Wednesday, September 8, 2010

In Defense of Mike Castle

As the Delaware Republican primary campaign heats up, I thought I would put forward five claims in defense of Mike Castle:
Two out of three ain't bad. He supported the Bush tax cuts, he rejected time tables for withdrawals from Iraq, he opposed Obamacare, he opposed the stimulus, etc. etc. etc. Has he always stood with Republicans in the House? Certainly not. But has he stood with them on many important issues? You bet. Yes, he backed Cap and Trade, but how likely is that measure to pass, if it can't get out of the Senate now, at the high-water mark of Democratic strength? His Second Amendment record has been mixed, but the courts have weakened the ability of Congress to undercut the right to bear arms, and it doesn't seem like the gun issue is one Democrats want to take on right now. He has a lifetime American Conservative Union Score of 52; for this year, it's 56. Is that a hard-right score? No. But it's hardly a dyed-in-the-wool far-leftist score.

Experience has its benefits. Mike Castle has served in government for over forty years. He has great experience in legislative maneuvering, a virtue not to be discounted. If Republicans do regain control of Congress in 2010, they will need more than people who can spout talking points: they will need people who can skillfully craft and interpret legislation. Competence in management will be crucial for a renewal of Republican and conservative fortunes. The electoral failures of 2006 and 2008 were in part driven by the earlier political and policy failures of Republican legislators and administration officials. Legislative policy is a complex issue, and having elected officials who can navigate that complexity will be key for advancing conservative aims.

Diversity is a good thing. There are some people who wish for a Senate with 100 Jim DeMints. This writer is not one of them. No disrespect is intended here for the senator from South Carolina, who has been a strong force in the Republican caucus; I might merely suggest that any political coalition is enriched by a variety of perspectives. A radical search for purity in politics often leads to intellectual staleness. I might not agree with Castle on many issues, but his is still a voice worth having in the Republican chorus.
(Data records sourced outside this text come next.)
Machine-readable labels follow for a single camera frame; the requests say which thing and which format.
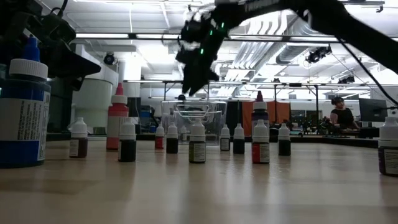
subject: red bottle
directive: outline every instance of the red bottle
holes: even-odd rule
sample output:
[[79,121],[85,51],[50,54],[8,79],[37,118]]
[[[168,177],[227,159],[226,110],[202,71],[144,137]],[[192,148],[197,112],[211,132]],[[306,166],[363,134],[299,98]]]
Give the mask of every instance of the red bottle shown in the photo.
[[124,119],[129,116],[127,97],[123,95],[122,83],[118,84],[116,94],[112,96],[112,106],[108,110],[108,128],[106,132],[106,149],[119,149],[119,132]]

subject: bottle cap
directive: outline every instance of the bottle cap
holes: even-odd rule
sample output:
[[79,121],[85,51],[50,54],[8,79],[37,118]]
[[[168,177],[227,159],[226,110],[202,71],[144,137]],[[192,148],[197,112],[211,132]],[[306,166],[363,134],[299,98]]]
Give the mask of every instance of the bottle cap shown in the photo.
[[230,135],[229,135],[229,128],[228,128],[228,125],[226,125],[226,124],[224,124],[224,127],[223,127],[223,129],[221,129],[221,137],[230,137]]
[[236,125],[235,131],[234,131],[234,139],[244,139],[244,132],[241,123],[238,123]]
[[127,104],[127,97],[123,95],[123,84],[119,83],[116,88],[116,94],[112,96],[112,103]]
[[264,120],[260,119],[257,121],[256,127],[254,127],[254,134],[253,137],[256,138],[268,138],[268,129],[267,126],[264,124]]
[[73,138],[87,138],[87,124],[83,121],[83,118],[77,118],[72,125],[71,134]]
[[31,75],[47,80],[49,68],[40,63],[40,50],[37,48],[37,39],[29,37],[24,47],[22,58],[12,59],[9,74]]
[[123,124],[120,127],[120,139],[122,136],[135,136],[136,126],[132,123],[132,118],[125,118]]
[[197,118],[195,124],[193,124],[191,127],[191,136],[200,136],[200,137],[205,136],[205,127],[201,123],[200,118]]
[[386,117],[386,122],[380,127],[380,140],[398,140],[398,123],[395,117]]
[[185,126],[182,126],[180,132],[181,132],[181,134],[186,134],[187,133],[187,128]]
[[164,136],[164,128],[162,124],[159,124],[159,126],[157,127],[155,135],[158,137]]
[[290,129],[287,128],[286,124],[282,124],[279,128],[279,137],[289,137],[290,136]]
[[170,123],[170,126],[167,128],[167,136],[168,137],[178,137],[177,127],[175,126],[174,122]]
[[267,109],[267,103],[263,101],[261,91],[257,92],[257,98],[256,98],[256,101],[253,103],[253,109],[254,110],[266,110]]

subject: computer monitor
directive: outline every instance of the computer monitor
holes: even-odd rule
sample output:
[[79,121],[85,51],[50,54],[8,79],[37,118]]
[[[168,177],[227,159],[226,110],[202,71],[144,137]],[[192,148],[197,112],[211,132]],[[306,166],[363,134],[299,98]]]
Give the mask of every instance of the computer monitor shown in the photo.
[[385,122],[387,117],[387,102],[385,100],[359,99],[361,121]]

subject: laboratory workbench
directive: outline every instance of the laboratory workbench
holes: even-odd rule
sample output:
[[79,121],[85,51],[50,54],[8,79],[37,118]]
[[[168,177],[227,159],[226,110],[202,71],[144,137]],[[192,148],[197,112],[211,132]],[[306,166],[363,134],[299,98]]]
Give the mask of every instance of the laboratory workbench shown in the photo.
[[0,169],[0,223],[398,223],[398,179],[379,175],[377,149],[292,144],[291,157],[253,165],[208,147],[206,164],[155,153],[138,141],[137,161],[120,163],[104,141],[86,159],[68,142],[48,142],[45,164]]

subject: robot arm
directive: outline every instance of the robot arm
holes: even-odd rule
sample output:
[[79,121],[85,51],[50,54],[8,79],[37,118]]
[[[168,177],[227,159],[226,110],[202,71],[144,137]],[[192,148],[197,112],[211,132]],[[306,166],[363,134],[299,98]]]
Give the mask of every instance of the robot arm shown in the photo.
[[200,46],[193,50],[182,47],[176,56],[176,60],[185,64],[183,93],[190,89],[189,95],[193,95],[209,80],[218,80],[210,66],[231,29],[246,19],[284,9],[293,10],[312,29],[343,39],[398,72],[398,64],[388,56],[398,54],[398,43],[353,18],[338,0],[248,0],[243,4],[219,4],[213,11],[202,15],[200,21],[185,23],[180,39],[200,43]]
Moderation can be a virtue. Especially in the legislative realm, achieving success often depends upon reaching across the aisle. One of the things that made Obamacare so unusual was that, as a major reform, it was basically a monopartisan measure. Throughout US history, big reforms often require backing from both parties. Especially since the Republicans are a long way from 60 votes in the Senate, they will need Democratic support if they want to pass major legislation. Castle's position in the middle---with allies in both parties---could make him a helpful powerbroker in the Senate.

Electability matters. Castle's electability is often a subtext of defenses of him from the right side of the blogosphere. (I would guess that online defenders of him would become a much rarer breed if he rather than O'Donnell were lagging 10+ points behind the Democrat.) And there really is no doubt about his electability. He was very popular governor and has been a very popular member of the House. The only reason why analysts are tipping the race the way of Republicans is because of Mike Castle. Even many of O'Donnell's partisans have admitted that an O'Donnell victory in the primary might easily lead to a Republican loss in the general election.